Needles from the Haystack #23 – 09/2019

Needles from the Haystack

Hi There,

I’ve been busy with other things lately and didn’t get to read as much as I normally do.

That’s why this month’s newsletter features older pieces only.

I think you’ll forgive me, if the content is still great. I think it is!

I really liked the summary of cognitive biases. It’s a wide topic and I wouldn’t have dared to condense it like this. And I would have never been able to do it that well!

Have a great month of september!



8 Things Every Person Should Do Before 8 AM – Benjamin P. Hardy

The way you spent the first 1-2 hours after waking up set the tone for the day. That time has a big influence on the probability of you having a good or great day.

It took me a while to find the perfect routine. But it was totally worth it.

Here are eight ideas on how you could make your every day better.

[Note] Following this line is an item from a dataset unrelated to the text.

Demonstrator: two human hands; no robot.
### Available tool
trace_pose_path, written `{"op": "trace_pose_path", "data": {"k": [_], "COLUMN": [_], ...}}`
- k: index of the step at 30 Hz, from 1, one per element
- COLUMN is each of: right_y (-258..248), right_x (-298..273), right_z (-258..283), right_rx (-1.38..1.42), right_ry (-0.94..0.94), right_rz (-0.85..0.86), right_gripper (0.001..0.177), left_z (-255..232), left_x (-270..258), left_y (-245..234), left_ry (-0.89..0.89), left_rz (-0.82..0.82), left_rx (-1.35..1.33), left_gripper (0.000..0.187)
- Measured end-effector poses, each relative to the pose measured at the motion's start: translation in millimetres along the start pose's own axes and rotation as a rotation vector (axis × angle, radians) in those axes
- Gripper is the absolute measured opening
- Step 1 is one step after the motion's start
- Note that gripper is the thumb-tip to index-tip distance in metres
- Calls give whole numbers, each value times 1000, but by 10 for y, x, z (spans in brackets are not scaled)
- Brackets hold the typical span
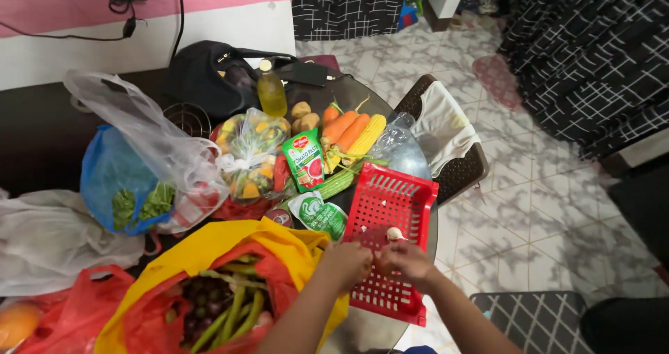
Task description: Sort and organize various fresh vegetables and fruits from grocery bags into a red plastic basket and a yellow reusable bag.
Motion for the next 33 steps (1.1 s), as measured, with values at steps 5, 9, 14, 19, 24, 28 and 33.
{"op": "trace_pose_path", "data": {"k": [5,9,14,19,24,28,33], "right_y": [-101,-67,-28,113,182,121,3], "right_x": [214,50,9,-134,-214,-161,-116], "right_z": [46,272,86,-49,-91,-164,-247], "right_rx": [-28,-126,-347,-340,-427,-671,-686], "right_ry": [-198,-252,-381,-358,-401,-439,-400], "right_rz": [-87,-128,27,143,273,209,145], "right_gripper": [42,40,42,42,56,53,52], "left_z": [141,148,-24,-82,77,84,118], "left_x": [-6,85,-95,-363,-497,-452,-121], "left_y": [105,66,-148,-306,-265,-73,109], "left_ry": [87,29,-14,-98,-311,-273,-146], "left_rz": [-129,-74,100,150,-10,3,-199], "left_rx": [-23,-62,84,164,27,115,215], "left_gripper": [44,52,39,37,56,32,18]}}
Point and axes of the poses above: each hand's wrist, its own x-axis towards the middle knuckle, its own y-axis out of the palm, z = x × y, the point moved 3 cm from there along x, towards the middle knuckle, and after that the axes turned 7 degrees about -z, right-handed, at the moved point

How To Entertain A Toddler Without A Smartphone – Brett and Kate McKay

There’s alot to say about letting toddlers play with smartphones. Harsh things actually. Let me put it as neutral as I can:

Relying on technology to entertain little children is just lazy.

Read this and you won’t have an excuse anymore.

Cognitive Bias Cheat Sheet: Because Thinking Is Hard – Buster Benson

Basically everybody carries cognitive biases in one form or another. And there’s quite a variety of those around!

Someone took the time and effort to condense this immense list into 20 items across 4 categories.

Pretty useful knowledge right there!

7 Secrets Of Mastery – Dr. Anders Ericsson @ James Altucher – Show

Mastering any subject is less about natural talent then deliberate practice.

Lots of it.

Anders Ericsson talks about what this means and how to become not good but great in what you set out to do.

Learning How To Learn – Dr. Barbara Oakley @ The Knowledge Project – Podcast

If you want to learn, learning how to learn must sound like a worthwile investment.

It surely is.

I took the coursera course by Barbara Oakley a couple of years back and it changed the way I learn. Chunking and spaced repetition are the big keywords here.

This interview gives you a good overview on what you can expect from that course, some methods you can immediately start using and a lot more.